__Your goal__:
Check every line of the entries for the string "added" and return the ones that contain it.

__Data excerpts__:
——————

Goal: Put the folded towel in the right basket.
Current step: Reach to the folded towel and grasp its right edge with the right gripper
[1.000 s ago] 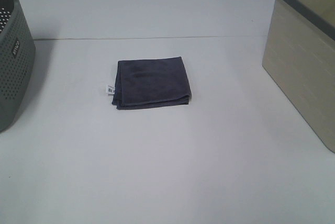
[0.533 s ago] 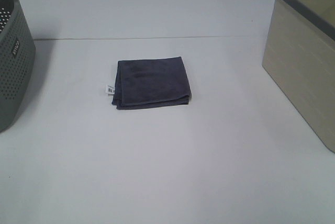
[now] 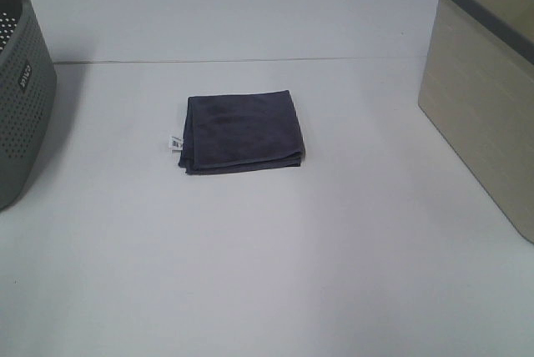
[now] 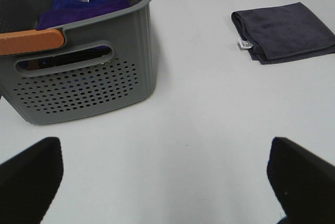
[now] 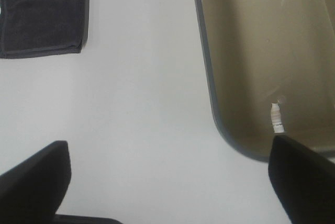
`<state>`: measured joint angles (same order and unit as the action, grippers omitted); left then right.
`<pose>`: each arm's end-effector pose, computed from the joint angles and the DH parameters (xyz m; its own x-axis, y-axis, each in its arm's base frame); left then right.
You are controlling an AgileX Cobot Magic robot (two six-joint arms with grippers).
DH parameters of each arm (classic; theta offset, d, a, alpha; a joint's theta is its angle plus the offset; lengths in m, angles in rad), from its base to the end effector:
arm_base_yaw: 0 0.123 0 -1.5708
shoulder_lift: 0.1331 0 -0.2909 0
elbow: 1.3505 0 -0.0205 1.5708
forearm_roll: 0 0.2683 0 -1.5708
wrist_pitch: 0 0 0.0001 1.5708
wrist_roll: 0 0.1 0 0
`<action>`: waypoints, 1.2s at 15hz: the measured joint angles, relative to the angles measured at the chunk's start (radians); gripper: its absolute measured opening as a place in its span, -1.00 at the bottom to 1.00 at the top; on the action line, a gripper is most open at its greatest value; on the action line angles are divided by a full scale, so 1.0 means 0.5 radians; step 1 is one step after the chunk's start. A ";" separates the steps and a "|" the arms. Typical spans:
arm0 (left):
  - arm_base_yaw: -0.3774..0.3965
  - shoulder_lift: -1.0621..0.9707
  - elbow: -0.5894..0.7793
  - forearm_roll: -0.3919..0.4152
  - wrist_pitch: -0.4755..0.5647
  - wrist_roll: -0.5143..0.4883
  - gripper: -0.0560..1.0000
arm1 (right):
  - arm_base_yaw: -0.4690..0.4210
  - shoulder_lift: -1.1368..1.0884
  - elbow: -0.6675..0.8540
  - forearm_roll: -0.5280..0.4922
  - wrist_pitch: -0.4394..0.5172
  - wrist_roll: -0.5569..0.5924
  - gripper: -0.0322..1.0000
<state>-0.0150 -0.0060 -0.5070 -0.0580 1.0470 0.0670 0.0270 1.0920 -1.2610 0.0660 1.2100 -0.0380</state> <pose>0.0113 -0.0052 0.2851 -0.4288 0.0443 -0.9023 0.0766 0.9970 0.0126 0.2133 0.0119 0.4031 -0.8139 -0.0366 -0.5798 -0.0746 0.9963 0.0418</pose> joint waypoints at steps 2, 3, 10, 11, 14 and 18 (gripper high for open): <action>0.000 0.000 0.000 0.000 0.000 0.000 0.98 | 0.000 0.236 -0.156 0.034 0.000 0.008 0.97; 0.000 0.000 0.000 0.000 0.000 0.000 0.98 | 0.000 0.326 -0.190 0.110 0.000 0.006 0.97; 0.000 0.000 0.000 -0.006 0.000 0.000 0.98 | 0.422 1.270 -0.328 0.802 -0.526 -0.146 0.97; 0.000 0.000 0.000 -0.006 0.000 0.000 0.98 | 0.436 1.436 -0.416 0.874 -0.538 -0.168 0.97; 0.000 0.000 0.000 -0.006 0.000 0.000 0.98 | 0.442 1.856 -0.766 0.928 -0.544 -0.170 0.97; 0.000 0.000 0.000 -0.006 0.000 0.000 0.98 | 0.442 2.278 -1.158 0.932 -0.522 -0.170 0.97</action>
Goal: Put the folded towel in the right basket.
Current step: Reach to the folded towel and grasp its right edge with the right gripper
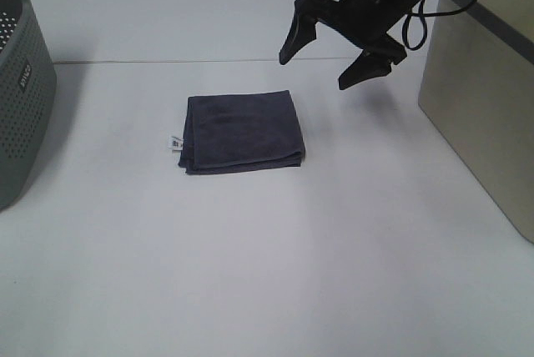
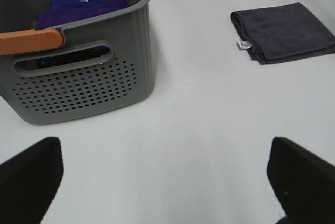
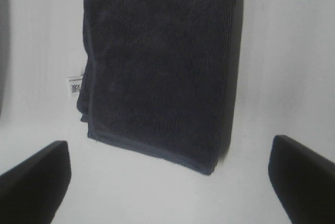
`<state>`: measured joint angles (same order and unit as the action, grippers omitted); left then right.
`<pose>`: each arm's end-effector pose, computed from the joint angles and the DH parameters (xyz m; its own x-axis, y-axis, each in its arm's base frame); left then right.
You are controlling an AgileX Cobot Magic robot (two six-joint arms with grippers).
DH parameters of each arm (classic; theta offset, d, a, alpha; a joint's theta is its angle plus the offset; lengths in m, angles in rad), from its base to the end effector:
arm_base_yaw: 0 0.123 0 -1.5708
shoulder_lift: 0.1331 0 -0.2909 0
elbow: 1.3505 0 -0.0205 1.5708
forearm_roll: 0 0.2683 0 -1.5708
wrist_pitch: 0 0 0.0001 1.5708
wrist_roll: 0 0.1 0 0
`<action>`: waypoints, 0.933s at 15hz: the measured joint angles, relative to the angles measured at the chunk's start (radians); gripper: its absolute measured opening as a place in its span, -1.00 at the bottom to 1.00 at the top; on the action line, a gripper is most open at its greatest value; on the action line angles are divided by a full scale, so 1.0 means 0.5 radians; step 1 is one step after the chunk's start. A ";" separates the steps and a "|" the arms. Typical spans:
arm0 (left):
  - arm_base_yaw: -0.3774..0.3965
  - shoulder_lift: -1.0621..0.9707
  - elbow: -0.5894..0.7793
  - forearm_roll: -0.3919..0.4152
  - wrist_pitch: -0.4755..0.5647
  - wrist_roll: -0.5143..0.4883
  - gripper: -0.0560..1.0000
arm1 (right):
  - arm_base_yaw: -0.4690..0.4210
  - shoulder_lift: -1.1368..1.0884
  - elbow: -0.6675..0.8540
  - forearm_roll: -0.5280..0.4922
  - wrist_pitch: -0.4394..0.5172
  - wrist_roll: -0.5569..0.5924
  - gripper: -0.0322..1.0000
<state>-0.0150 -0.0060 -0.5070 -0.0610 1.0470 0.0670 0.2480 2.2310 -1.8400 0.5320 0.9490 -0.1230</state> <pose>0.0112 -0.0055 0.2852 -0.4287 0.0428 -0.9024 0.0783 0.9969 0.0101 0.4784 0.1637 0.1821 -0.9548 -0.0483 -0.2934 -0.1830 0.8733 0.4514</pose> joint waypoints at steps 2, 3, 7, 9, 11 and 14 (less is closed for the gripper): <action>0.000 0.000 0.000 0.000 0.000 0.000 0.98 | 0.000 0.198 -0.142 0.000 0.006 0.000 0.97; 0.000 0.000 0.000 0.000 0.000 0.000 0.98 | 0.000 0.278 -0.184 0.002 0.002 0.000 0.97; 0.000 0.000 0.000 0.000 0.000 0.000 0.98 | 0.000 0.458 -0.204 0.010 -0.110 0.000 0.97; 0.000 0.000 0.000 0.000 0.000 0.000 0.98 | 0.000 0.484 -0.220 0.042 -0.130 0.000 0.96; 0.000 0.000 0.000 0.000 0.000 0.000 0.98 | 0.000 0.520 -0.234 0.112 -0.130 0.000 0.96; 0.000 0.000 0.000 0.000 0.000 0.000 0.98 | 0.002 0.570 -0.256 0.286 -0.130 0.000 0.86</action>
<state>-0.0150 -0.0060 -0.5070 -0.0610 1.0470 0.0670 0.2490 2.5160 -1.9680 0.6750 0.8840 -0.1230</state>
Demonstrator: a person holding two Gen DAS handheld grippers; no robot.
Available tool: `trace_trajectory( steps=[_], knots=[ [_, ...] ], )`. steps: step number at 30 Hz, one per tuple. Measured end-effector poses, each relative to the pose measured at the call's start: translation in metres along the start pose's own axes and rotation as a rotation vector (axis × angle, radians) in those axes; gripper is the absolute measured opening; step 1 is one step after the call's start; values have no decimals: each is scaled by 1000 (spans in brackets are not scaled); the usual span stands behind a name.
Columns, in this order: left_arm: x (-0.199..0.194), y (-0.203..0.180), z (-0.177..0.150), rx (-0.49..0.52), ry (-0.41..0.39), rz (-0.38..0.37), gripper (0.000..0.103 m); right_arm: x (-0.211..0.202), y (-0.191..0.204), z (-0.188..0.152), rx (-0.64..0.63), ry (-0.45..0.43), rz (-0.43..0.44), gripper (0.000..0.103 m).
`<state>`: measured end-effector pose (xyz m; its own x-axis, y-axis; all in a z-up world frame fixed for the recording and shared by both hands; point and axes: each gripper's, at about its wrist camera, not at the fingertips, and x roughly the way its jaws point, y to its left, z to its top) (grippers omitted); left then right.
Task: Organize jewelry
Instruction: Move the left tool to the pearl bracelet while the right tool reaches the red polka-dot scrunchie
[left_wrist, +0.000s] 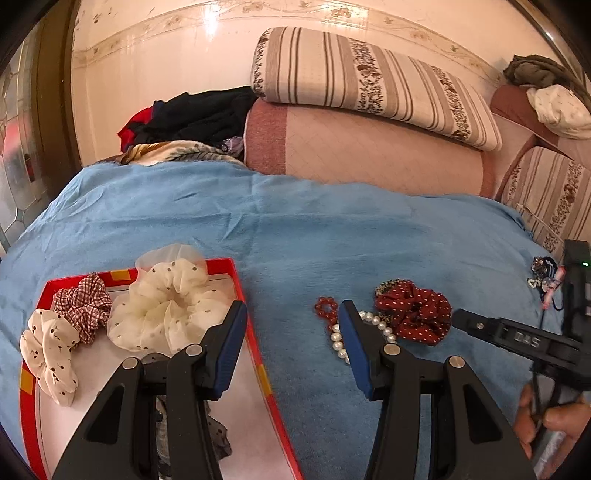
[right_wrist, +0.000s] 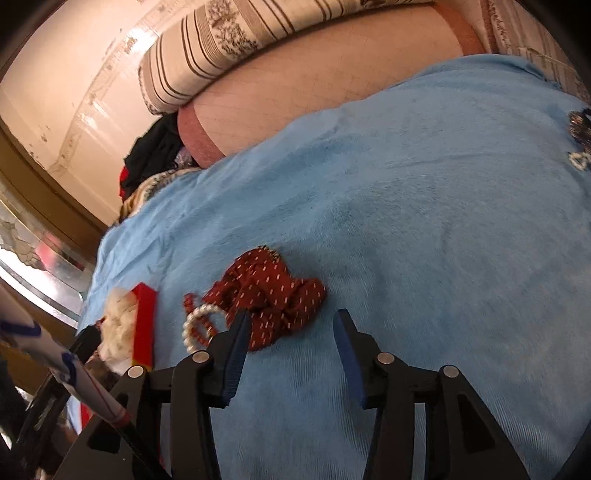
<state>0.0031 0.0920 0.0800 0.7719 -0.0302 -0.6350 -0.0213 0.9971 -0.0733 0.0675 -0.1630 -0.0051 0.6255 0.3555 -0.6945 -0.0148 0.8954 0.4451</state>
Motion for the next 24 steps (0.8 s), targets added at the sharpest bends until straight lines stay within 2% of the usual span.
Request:
trace_trajectory(
  steps=[3,4,5,6,8,14,18,21,24],
  knots=[
    [3,6,2,-19,6,4,50,20,4,7,-36,29,-22,53],
    [4,8,2,-23,8,4,50,26,4,7,-41,39,-21,48],
    [5,8,2,-25,11,6,50,30,5,7,-49,51,-1,22],
    [7,8,2,-26,15,4,50,31,6,7,-67,58,-6,12],
    [9,6,2,-23,21,0,50,21,7,6,-102,22,-28,8],
    [17,-13,-2,16,54,-40,50,-26,-14,15,-85,-43,-57,7],
    [23,-22,-7,21,106,-110,50,-52,-32,14,-37,-75,-67,7],
    [31,-23,-11,-10,153,-149,50,-56,-44,15,7,-84,-45,7],
    [42,-28,-15,-25,199,-142,50,-53,-52,20,38,-79,-7,7]
  ],
)
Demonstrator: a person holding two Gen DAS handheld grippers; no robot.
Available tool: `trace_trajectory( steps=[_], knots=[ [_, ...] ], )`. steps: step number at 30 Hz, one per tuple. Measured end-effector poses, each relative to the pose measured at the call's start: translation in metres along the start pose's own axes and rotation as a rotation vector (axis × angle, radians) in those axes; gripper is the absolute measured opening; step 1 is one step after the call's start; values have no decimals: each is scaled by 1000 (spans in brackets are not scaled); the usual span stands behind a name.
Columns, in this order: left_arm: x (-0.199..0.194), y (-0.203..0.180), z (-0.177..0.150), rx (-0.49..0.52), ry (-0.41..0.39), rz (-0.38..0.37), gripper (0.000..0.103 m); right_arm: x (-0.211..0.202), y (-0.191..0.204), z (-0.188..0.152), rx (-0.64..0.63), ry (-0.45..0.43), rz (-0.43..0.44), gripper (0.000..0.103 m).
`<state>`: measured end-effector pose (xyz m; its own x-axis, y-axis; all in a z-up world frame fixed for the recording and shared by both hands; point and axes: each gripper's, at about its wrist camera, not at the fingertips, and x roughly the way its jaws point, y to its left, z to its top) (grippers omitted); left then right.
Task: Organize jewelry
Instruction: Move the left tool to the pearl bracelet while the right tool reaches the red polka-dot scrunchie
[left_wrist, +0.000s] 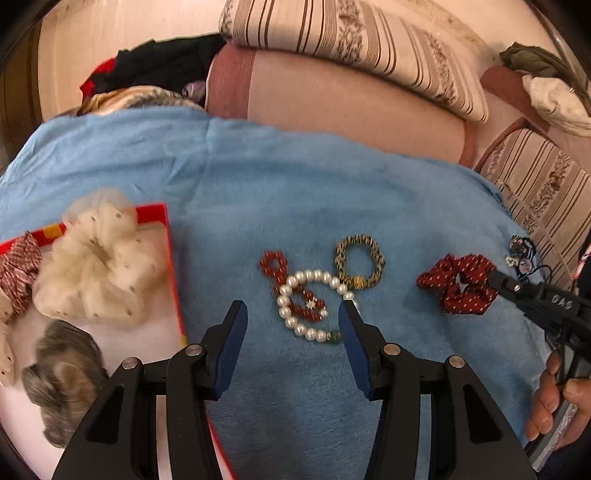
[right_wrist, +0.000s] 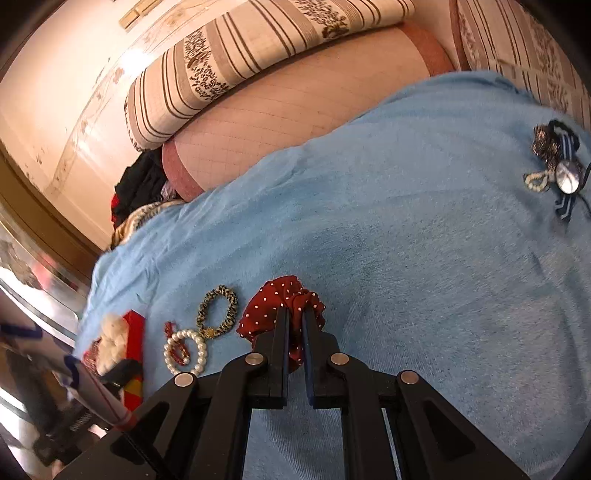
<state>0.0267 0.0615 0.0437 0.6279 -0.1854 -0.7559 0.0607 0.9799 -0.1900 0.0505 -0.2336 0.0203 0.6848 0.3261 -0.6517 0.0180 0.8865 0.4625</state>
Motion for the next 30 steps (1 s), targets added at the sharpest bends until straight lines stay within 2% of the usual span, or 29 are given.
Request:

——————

__Answer space__:
Motion for the next 24 steps (0.8 s), targets added at the sharpest bends until straight lines stay within 2% of the usual span.
Motion for the next 30 steps (1 s), targets added at the sharpest bends until straight lines stay within 2% of the usual span, or 29 are given.

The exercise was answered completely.